Task requirements:
Copy each line of the entries that includes the word "frame".

##### Excerpted data #####

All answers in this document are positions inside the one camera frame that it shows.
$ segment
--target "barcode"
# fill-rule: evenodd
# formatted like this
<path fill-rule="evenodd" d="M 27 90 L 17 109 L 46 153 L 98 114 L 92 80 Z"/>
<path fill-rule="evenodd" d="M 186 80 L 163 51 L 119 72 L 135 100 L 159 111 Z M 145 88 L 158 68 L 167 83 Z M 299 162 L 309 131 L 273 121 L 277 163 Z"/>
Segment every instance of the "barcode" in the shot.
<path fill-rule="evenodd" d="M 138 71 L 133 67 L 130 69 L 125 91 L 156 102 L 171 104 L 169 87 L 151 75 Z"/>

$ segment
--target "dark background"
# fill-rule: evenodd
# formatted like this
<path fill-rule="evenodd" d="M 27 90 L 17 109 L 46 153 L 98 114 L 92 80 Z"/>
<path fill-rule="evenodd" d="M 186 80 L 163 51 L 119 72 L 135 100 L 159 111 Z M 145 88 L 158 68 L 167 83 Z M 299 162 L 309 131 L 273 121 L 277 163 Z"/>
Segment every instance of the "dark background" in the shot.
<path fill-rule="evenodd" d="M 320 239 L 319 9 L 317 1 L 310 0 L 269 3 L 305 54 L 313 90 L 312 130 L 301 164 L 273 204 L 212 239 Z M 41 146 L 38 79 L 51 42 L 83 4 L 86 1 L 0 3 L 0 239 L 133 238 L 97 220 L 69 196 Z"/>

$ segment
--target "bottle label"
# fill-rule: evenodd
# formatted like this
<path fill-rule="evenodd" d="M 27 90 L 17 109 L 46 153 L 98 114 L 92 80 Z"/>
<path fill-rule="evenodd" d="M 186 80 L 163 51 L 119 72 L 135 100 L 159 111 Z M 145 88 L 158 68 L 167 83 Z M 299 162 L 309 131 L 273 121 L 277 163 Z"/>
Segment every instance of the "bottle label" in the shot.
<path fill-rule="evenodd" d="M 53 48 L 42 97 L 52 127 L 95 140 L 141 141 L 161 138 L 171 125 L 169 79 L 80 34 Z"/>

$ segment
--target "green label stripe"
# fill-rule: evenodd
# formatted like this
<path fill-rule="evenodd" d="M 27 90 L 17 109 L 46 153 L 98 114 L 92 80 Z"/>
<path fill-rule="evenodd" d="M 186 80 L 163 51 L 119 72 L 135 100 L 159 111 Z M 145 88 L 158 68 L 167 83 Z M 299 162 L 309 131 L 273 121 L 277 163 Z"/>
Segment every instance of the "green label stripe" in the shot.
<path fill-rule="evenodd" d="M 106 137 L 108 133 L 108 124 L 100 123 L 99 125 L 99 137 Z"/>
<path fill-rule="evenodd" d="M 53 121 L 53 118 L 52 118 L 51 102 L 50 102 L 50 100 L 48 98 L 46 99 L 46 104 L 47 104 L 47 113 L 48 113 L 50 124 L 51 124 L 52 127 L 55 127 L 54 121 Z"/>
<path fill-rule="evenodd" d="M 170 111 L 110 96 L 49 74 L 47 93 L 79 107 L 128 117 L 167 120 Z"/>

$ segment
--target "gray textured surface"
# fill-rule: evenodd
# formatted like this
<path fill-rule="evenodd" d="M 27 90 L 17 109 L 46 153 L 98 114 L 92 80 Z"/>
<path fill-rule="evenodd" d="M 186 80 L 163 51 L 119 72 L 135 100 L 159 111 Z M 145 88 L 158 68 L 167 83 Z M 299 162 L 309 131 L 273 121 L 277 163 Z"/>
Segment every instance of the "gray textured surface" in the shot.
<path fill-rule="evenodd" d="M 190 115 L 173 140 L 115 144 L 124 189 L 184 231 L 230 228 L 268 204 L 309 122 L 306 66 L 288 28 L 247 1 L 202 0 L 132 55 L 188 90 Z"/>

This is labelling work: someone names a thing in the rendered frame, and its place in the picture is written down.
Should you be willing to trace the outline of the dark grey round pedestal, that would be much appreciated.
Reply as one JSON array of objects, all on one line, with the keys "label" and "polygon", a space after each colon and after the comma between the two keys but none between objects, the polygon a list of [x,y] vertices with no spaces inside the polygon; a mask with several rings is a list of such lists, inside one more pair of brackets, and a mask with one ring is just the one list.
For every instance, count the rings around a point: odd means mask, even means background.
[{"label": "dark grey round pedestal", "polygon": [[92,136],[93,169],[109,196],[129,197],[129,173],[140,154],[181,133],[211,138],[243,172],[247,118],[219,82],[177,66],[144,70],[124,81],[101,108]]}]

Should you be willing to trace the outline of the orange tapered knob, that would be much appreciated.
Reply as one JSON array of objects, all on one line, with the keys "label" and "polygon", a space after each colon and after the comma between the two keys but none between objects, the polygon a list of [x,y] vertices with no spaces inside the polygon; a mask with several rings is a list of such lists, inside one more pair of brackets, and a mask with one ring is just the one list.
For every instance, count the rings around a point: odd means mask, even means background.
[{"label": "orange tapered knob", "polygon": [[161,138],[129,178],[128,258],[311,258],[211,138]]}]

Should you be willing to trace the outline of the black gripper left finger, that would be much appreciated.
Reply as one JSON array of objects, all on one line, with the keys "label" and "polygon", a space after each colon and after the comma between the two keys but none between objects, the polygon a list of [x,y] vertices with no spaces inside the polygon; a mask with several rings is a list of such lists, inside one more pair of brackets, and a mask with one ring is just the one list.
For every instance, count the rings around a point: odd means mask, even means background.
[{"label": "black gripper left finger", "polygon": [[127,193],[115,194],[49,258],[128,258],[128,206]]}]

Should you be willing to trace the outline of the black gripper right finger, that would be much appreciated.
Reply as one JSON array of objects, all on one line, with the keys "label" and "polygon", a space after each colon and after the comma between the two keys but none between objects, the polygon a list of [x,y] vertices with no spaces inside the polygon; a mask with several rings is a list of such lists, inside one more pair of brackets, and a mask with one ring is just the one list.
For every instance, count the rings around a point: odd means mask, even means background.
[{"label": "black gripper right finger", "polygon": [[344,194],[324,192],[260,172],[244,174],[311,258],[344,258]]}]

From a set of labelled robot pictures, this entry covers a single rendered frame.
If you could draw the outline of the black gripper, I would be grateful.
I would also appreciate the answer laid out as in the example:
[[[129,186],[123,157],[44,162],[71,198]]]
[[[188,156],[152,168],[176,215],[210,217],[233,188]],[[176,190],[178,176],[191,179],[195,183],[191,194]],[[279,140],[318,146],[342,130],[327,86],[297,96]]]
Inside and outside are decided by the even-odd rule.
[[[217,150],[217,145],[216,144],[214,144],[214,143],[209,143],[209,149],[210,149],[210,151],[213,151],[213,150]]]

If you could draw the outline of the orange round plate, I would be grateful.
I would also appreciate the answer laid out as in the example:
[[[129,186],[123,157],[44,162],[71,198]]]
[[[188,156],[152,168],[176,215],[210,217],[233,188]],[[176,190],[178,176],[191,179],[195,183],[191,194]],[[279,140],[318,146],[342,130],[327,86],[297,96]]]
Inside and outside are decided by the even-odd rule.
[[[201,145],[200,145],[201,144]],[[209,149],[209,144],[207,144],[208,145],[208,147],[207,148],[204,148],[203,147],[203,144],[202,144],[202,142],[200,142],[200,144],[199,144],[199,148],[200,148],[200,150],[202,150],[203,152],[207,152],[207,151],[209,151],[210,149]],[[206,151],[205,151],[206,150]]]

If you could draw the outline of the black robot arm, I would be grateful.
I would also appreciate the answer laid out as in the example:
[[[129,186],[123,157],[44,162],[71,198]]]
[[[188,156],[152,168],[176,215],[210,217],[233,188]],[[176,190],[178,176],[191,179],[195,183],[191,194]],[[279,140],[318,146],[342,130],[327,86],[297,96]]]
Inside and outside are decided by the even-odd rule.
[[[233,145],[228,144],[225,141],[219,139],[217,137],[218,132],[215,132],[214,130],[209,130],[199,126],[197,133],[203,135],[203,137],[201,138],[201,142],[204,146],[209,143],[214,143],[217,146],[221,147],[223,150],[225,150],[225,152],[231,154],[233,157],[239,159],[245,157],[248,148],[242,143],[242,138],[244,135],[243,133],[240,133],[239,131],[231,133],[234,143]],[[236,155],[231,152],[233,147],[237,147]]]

#####

Answer section:
All answers in this document are positions inside the one camera frame that it shows.
This is labelling work: someone names a thing in the rendered frame, and its place in the picture is written down.
From a set of labelled robot pictures, this entry covers a single rendered frame.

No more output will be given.